After falling sharply at the start of trading on Friday, stocks have remained firmly negative over the course of the morning. The major averages have all moved to the downside after ending the previous session mixed.

In recent trading, the Dow and the S&P 500 fell to new lows for the session. The Dow is down 291.73 points or 1.2 percent at 24,305.65, the Nasdaq is down 72.74 points or 1 percent at 6,997.59 and the S&P 500 is down 27.39 points or 1 percent at 2,623.15.

Renewed concerns about the outlook for global economic growth contributed to the initial weakness on Wall Street following the release of data showing disappointing industrial output and retail sales growth in China.

The latest batch of economic data showed Chinese industrial output grew at its slowest pace in nearly three years, increasing by 5.4 percent in November after growing by 5.9 percent a month earlier.

Meanwhile, retail sales in China grew 8.1 percent in November, the weakest growth since 2003. In October, retail sales were up 8.6 percent.

The slower pace of industrial output and retail sales growth was partly due to the impact of the ongoing trade dispute with the U.S.

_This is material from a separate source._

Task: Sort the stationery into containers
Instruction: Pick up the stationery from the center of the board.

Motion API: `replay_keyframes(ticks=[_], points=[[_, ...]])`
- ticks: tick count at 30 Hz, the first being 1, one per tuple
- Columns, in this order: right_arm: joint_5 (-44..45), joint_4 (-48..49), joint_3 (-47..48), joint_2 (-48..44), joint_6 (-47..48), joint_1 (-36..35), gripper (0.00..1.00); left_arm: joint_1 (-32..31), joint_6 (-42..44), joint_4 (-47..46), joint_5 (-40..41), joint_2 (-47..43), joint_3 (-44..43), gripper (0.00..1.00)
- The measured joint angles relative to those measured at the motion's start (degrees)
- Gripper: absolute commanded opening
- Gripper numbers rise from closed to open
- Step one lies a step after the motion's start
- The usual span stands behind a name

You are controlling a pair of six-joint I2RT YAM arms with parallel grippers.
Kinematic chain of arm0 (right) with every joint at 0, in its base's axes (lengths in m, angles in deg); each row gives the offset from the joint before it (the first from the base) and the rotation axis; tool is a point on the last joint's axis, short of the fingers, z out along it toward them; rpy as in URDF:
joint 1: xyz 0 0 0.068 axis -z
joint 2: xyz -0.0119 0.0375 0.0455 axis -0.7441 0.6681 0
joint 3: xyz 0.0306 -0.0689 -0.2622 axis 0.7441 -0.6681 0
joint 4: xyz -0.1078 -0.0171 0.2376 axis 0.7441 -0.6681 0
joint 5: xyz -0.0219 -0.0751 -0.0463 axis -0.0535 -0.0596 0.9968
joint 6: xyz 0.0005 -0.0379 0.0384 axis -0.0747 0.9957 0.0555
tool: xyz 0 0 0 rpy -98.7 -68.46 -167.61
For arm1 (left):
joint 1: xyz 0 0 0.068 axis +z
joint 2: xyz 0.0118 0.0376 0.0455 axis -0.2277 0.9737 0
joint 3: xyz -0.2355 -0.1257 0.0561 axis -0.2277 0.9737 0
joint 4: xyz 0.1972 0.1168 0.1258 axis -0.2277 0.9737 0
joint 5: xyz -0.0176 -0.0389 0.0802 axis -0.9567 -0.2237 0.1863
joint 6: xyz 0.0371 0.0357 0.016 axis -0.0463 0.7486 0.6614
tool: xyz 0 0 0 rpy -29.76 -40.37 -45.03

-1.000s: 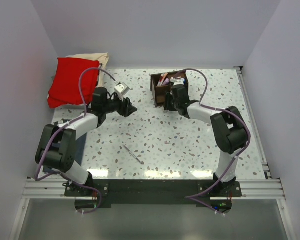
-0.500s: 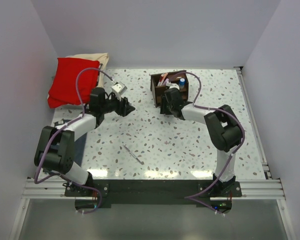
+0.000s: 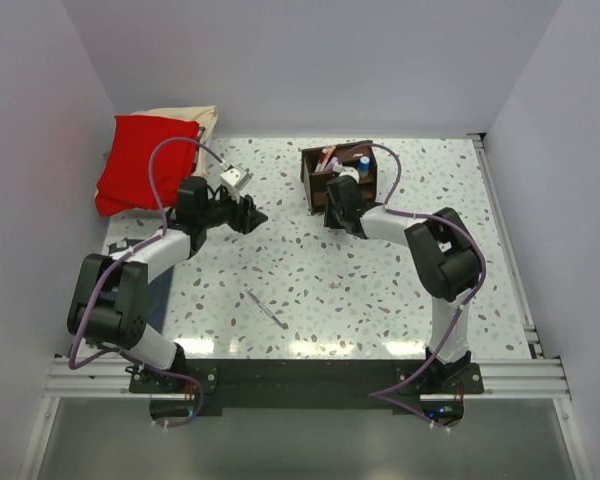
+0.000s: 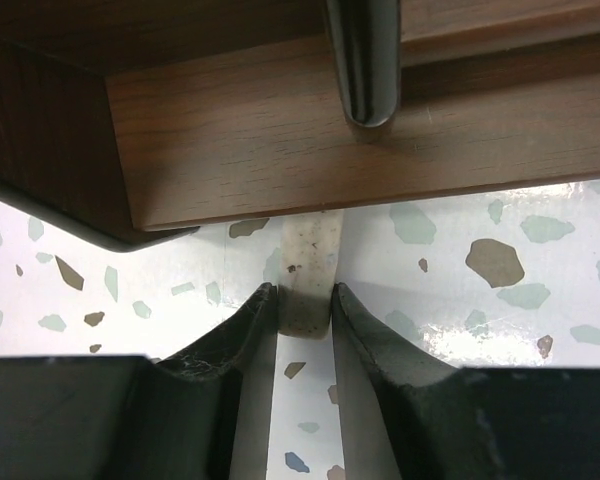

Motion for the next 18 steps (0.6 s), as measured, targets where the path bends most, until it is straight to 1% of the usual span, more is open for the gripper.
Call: replay_keyframes(ticks=[3, 8, 9, 14, 18], points=[[-0.3, 0.3, -0.4, -0.3, 0.7, 0.0, 0.10, 0.0, 0.0, -0.2, 0.0, 0.0, 0.0, 0.57], [-4.6, -2.2, -4.5, -5.3, 7.1, 0.7, 0.06, 0.0, 0.0, -0.5, 0.0, 0.0, 0.0, 0.57], [-6.0, -3.5, -5.0, -6.9, 8.4, 1.2, 0.03, 0.0, 0.0, -0.6, 0.0, 0.0, 0.0, 0.57], [-10.9, -6.4, -5.5, -13.9, 15.2, 6.7, 0.00, 0.0, -0.5, -1.7, -0.5, 0.6, 0.0, 0.57], [-12.3, -6.6, -5.2, -15.1, 18.8, 10.2, 0.00, 0.0, -0.5, -2.6, -1.0, 1.9, 0.0, 0.57]])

A report showing growth in the eurozone private sector has decelerated to its slowest pace in more than four years in December added to the negative sentiment.

On the U.S. economic front, the Commerce Department released a report showing slightly weaker than expected retail sales growth in November due to a steep drop in sales by gas stations, although underlying retail sales growth remained strong.

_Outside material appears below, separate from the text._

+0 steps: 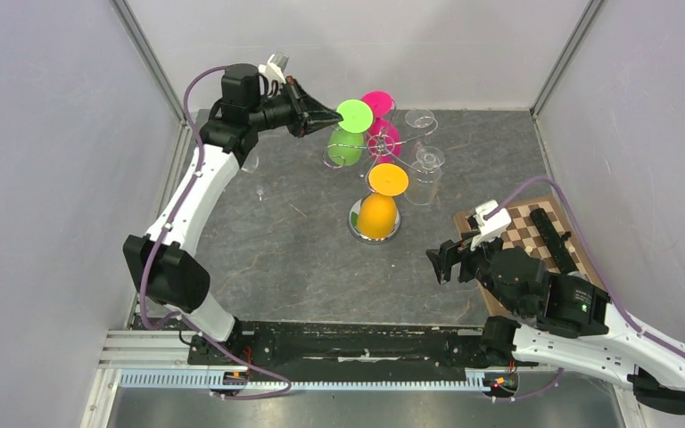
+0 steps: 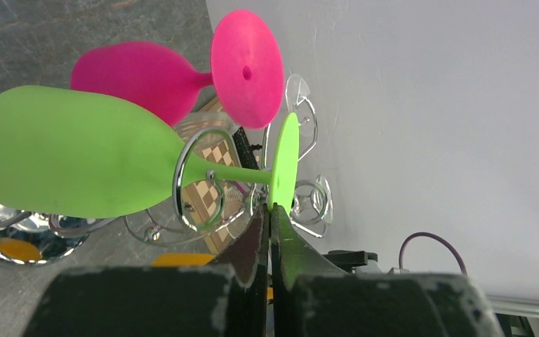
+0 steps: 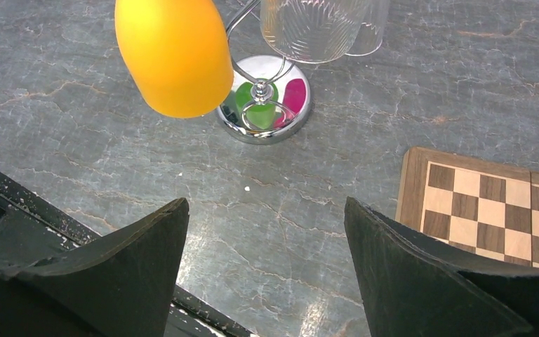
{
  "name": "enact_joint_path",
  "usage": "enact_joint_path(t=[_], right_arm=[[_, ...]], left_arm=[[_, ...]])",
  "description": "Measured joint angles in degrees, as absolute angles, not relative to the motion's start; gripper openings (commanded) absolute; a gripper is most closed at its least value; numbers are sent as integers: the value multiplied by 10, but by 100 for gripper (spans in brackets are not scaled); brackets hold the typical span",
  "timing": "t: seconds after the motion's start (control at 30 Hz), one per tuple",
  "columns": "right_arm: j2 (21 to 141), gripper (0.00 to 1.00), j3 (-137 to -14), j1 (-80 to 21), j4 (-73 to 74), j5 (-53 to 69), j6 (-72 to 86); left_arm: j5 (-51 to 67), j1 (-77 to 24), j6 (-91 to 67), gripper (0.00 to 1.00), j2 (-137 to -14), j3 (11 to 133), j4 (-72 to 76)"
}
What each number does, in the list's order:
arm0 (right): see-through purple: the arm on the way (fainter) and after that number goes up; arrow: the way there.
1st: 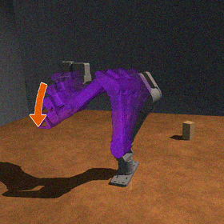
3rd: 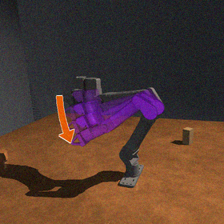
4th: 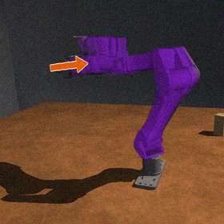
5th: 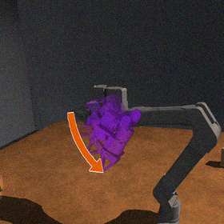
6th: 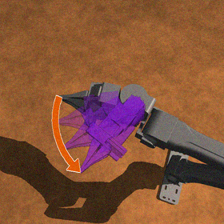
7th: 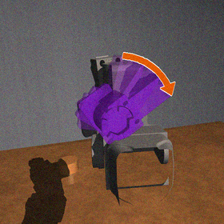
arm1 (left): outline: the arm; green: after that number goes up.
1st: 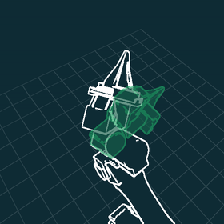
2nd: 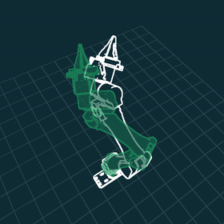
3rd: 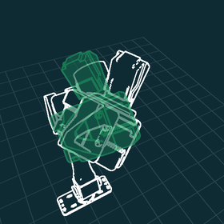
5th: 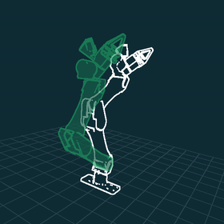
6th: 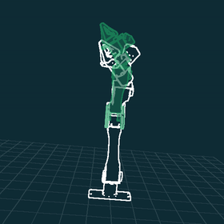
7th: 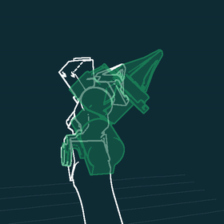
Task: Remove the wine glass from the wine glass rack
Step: Pick up the wine glass from the wine rack.
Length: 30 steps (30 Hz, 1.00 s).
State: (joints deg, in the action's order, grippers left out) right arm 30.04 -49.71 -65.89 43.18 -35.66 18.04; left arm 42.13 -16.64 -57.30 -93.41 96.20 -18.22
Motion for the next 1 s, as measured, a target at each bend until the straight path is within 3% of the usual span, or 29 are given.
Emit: enact_joint_path(t=[1.0], right_arm=[[318, 84, -496, -659, 430, -330, 204]], left_arm=[[296, -139, -418, 2, -776, 943, -384]])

The Commerce Department said retail sales edged up by 0.2 percent in November after spiking by an upwardly revised 1.1 percent in October.

Economists had expected retail sales to rise by 0.3 percent compared to the 0.8 percent increase originally reported for the previous month.

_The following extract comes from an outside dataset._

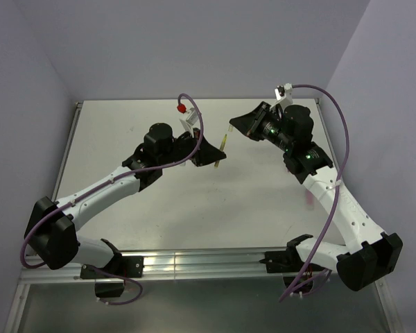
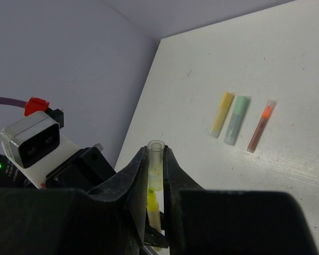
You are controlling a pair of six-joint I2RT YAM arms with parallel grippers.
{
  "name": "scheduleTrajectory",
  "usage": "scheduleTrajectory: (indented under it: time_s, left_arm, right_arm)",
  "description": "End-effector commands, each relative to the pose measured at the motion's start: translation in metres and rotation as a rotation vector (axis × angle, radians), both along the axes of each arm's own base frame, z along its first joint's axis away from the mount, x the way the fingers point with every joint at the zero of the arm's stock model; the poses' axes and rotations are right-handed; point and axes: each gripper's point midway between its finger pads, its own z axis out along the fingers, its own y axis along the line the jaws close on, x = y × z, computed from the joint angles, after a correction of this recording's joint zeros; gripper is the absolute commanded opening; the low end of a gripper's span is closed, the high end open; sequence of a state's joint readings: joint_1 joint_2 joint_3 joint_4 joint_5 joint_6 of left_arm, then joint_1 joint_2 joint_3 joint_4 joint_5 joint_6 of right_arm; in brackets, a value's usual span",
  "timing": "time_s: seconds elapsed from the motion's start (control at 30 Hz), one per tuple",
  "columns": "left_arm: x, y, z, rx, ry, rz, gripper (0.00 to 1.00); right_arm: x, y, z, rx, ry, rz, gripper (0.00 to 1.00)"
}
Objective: Insert the pens into the pen caps
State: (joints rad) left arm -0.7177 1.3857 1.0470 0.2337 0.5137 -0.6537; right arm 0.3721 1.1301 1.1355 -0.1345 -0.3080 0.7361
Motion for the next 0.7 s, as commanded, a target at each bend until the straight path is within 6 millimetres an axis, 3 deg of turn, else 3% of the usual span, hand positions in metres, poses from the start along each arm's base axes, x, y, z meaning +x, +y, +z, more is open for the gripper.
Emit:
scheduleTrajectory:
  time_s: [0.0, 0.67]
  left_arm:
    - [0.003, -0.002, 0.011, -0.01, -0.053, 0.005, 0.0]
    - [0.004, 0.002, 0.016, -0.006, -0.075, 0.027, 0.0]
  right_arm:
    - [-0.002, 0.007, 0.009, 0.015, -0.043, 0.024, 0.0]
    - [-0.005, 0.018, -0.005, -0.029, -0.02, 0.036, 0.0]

Meanwhile, the report said closely watched core retail sales, which exclude autos, gasoline, building materials and food services, increased by 0.9 percent in November after climbing by an upwardly revised 0.7 percent in October.

"Along with the continued strength of the labor market, the boost to real incomes from the recent plunge in gasoline prices appears to be providing a big support to spending growth, which could continue for a few more months," said Andrew Hunter, Senior U.S. Economist at Capital Economics.

He added, "Nonetheless, with the earlier boost from tax cuts now fading and rising interest rates likely to become an increasing drag, we still expect consumption growth to slow next year."

A separate report from the Federal Reserve showed a much bigger than expected increase in industrial production in November, although manufacturing output was unchanged.

Pharmaceutical stocks are turning in some of the market's worst performances in morning trading, resulting in a 2.percent slump by the NYSE Arca Pharmaceutical Index.

Johnson & Johnson (JNJ) is posting a steep loss after a report from Reuters said the healthcare giant knew for decades that its talcum baby powder supply contained asbestos.

Gold, oil service, and natural gas stocks are also seeing considerable weakness amid decreases in the prices of their associated commodities.

In overseas trading, stock markets across the Asia-Pacific region moved notably lower during trading on Friday. Japan's Nikkei 225 Index plunged by 2 percent, while Hong Kong's Hang Seng Index tumbled by 1.6 percent.

Meanwhile, European stocks have climbed off their worst levels of the day but remain negative. While the French CAC 40 Index is down by 0.6 percent, the U.K.'s FTSE 100 Index and the German DAX Index are both down by 0.2 percent.

In the bond market, treasuries are seeing modest strength after ending the previous session roughly flat. As a result, the yield on the benchmark ten-year note, which moves opposite of its price, is down by 2.3 basis points at 2.888 percent.